> Problem
Only a number is wanted here: the count of lines in the entries below that contain the word "array".

-.-.-

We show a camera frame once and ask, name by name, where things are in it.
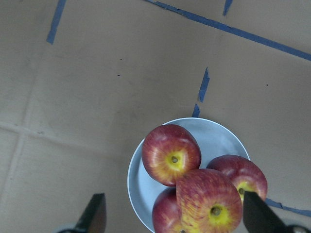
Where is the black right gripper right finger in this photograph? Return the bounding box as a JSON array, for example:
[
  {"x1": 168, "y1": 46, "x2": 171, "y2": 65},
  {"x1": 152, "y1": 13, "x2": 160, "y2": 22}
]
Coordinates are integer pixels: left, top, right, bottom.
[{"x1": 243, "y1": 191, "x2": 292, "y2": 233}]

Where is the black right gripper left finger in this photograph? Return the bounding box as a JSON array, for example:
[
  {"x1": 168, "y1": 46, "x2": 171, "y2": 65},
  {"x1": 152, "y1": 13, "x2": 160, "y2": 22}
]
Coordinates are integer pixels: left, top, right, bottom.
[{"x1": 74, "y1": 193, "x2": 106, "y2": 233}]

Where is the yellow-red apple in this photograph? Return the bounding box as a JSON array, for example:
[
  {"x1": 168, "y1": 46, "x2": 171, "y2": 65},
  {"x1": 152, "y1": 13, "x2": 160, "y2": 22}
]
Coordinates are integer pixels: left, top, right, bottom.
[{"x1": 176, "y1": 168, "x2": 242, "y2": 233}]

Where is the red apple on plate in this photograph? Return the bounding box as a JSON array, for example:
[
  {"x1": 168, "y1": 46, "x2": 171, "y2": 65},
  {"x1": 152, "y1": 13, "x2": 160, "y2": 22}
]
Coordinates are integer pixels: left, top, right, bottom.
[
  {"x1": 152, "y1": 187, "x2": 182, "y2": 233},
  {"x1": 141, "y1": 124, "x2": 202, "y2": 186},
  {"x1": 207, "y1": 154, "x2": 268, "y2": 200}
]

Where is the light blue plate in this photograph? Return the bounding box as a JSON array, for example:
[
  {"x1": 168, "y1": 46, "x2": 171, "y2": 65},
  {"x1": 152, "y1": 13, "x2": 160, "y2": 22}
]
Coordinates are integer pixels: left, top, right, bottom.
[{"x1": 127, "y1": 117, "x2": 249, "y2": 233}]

-.-.-

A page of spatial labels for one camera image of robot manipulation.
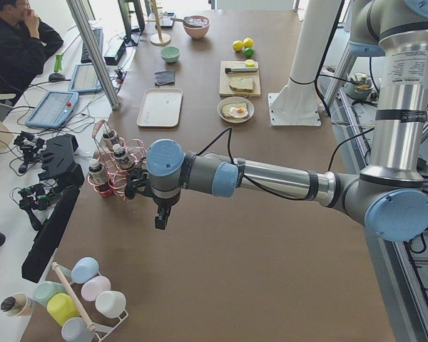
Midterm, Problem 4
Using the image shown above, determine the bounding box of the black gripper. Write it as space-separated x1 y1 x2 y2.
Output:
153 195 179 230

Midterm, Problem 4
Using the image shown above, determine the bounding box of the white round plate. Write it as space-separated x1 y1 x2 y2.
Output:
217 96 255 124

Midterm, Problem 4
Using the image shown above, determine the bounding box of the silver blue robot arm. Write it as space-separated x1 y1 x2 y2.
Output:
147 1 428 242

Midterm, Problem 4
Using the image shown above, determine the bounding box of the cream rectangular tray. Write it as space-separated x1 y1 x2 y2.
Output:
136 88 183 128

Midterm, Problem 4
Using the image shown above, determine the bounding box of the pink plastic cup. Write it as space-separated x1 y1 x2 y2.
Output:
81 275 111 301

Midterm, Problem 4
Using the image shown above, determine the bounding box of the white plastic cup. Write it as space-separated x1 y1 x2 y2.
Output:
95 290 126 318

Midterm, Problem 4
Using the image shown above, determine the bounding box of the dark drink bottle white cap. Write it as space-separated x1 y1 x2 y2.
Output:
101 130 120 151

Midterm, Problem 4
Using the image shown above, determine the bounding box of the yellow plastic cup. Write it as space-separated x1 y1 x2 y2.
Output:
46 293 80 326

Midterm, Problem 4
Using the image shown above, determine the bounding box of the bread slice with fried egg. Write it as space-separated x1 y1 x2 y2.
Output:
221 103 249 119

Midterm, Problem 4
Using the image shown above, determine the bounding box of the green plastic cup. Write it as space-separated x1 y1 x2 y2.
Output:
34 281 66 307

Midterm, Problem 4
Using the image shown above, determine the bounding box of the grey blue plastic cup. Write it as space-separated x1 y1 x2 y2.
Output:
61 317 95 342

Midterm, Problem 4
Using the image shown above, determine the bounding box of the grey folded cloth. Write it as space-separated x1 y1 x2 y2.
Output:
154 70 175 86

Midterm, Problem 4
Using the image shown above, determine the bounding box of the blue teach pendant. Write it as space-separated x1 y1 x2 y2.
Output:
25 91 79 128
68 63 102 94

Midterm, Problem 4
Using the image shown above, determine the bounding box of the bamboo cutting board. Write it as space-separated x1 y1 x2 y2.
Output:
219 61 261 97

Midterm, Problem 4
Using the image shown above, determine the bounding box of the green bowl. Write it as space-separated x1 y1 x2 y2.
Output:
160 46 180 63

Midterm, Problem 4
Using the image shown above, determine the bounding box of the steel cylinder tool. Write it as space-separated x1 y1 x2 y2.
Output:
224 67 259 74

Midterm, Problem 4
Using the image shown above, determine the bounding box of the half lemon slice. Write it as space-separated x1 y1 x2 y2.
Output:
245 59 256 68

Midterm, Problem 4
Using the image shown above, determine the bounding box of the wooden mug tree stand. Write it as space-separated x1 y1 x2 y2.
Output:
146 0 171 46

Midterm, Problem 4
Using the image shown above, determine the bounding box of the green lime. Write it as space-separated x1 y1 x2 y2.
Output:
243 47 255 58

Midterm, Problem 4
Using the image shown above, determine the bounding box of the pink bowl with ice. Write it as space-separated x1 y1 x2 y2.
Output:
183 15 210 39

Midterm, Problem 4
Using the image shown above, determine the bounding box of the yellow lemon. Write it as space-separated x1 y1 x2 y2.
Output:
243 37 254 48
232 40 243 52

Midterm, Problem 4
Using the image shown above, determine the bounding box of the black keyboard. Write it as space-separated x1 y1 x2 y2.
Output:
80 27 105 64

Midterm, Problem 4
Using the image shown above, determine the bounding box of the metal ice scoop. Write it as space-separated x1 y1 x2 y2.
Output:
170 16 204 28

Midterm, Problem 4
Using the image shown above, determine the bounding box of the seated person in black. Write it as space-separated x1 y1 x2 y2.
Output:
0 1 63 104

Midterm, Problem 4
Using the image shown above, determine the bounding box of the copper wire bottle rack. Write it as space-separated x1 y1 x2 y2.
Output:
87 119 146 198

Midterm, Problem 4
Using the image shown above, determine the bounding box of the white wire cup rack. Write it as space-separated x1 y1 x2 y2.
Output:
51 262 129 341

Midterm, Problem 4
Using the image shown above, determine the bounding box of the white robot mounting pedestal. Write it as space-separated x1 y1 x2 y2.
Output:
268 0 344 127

-.-.-

> Output of the exercise
5